> [DATA TO USE]:
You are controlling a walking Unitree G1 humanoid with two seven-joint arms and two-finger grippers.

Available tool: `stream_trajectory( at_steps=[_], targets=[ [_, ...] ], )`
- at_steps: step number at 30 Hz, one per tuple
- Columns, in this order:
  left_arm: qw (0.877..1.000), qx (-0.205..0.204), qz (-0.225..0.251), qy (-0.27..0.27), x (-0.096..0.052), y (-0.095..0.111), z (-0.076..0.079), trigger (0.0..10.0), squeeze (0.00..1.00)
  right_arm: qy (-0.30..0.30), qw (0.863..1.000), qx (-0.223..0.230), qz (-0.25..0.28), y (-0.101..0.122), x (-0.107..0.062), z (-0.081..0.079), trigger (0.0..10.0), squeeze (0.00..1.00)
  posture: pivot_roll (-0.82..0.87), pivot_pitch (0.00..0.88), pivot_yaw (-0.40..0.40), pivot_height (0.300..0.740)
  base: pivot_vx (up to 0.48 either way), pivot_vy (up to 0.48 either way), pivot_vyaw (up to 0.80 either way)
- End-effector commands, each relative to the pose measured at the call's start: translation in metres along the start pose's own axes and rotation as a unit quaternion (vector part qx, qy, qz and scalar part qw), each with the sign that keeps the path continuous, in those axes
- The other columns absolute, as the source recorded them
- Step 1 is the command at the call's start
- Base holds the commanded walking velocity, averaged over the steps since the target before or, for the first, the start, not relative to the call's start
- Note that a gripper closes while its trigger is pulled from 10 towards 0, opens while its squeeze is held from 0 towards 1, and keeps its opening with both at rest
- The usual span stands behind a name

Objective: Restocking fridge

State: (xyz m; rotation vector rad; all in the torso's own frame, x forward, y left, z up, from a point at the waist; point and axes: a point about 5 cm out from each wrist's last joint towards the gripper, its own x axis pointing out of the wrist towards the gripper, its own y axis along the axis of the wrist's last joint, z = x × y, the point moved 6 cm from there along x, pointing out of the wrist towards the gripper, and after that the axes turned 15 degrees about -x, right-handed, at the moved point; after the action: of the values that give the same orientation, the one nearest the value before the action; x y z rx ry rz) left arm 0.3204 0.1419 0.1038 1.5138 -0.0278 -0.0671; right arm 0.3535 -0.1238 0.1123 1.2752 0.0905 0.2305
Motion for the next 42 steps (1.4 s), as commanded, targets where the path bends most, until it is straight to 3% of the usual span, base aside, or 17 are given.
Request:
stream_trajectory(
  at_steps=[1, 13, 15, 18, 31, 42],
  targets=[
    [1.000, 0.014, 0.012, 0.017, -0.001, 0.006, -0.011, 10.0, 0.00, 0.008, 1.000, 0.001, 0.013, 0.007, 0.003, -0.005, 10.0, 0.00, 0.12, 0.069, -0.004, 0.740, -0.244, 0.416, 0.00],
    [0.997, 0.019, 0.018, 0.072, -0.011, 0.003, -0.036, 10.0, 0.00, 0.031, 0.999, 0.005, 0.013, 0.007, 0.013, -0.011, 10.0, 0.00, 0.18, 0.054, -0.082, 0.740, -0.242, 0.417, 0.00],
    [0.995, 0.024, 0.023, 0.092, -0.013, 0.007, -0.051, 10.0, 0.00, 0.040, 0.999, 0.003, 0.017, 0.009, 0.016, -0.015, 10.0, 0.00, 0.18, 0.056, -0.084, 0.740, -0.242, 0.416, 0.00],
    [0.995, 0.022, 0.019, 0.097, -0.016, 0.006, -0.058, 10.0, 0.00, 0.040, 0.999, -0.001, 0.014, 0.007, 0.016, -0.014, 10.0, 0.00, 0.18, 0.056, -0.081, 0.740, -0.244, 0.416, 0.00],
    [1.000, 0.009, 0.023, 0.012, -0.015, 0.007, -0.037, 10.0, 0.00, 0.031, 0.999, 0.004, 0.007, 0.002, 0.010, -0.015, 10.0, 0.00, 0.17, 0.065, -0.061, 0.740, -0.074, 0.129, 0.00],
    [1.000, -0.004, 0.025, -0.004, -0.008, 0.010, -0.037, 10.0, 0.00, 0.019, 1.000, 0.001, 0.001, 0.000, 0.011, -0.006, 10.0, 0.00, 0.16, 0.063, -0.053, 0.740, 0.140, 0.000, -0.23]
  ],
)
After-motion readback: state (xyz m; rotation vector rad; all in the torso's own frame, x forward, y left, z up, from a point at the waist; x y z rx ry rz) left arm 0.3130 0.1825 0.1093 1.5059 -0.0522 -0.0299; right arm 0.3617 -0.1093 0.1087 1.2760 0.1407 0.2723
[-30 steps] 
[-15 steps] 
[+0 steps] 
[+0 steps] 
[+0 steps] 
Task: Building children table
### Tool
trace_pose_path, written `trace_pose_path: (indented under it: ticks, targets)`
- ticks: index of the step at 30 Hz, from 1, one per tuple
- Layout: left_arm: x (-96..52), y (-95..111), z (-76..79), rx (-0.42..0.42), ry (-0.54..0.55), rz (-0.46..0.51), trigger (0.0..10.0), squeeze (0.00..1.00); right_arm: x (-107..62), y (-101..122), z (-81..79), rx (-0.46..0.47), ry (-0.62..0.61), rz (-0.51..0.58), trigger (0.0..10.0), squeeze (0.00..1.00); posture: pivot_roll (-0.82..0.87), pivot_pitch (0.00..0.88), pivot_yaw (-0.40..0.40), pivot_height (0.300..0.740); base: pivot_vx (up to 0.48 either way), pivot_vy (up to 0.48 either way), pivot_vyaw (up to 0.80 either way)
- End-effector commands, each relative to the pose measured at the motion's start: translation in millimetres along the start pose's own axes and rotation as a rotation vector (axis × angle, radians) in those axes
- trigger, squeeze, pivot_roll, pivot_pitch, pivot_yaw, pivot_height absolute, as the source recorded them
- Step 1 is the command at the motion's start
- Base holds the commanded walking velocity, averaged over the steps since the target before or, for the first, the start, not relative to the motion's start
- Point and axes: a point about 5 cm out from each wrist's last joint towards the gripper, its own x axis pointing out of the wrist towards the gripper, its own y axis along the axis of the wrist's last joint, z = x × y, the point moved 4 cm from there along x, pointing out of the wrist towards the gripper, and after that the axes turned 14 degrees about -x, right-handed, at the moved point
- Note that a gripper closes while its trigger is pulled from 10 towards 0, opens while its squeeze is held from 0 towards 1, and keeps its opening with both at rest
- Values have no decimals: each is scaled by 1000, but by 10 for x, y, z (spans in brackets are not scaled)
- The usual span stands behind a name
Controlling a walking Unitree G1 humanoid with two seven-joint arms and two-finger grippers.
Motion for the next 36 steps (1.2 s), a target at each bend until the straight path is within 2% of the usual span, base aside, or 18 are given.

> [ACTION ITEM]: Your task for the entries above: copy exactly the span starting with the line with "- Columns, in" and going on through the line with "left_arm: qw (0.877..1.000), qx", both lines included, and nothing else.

> [ANSWER SECTION]:
- Columns, in this order:
  left_arm: qw (0.877..1.000), qx (-0.205..0.204), qz (-0.225..0.251), qy (-0.27..0.27), x (-0.096..0.052), y (-0.095..0.111), z (-0.076..0.079), trigger (0.0..10.0), squeeze (0.00..1.00)

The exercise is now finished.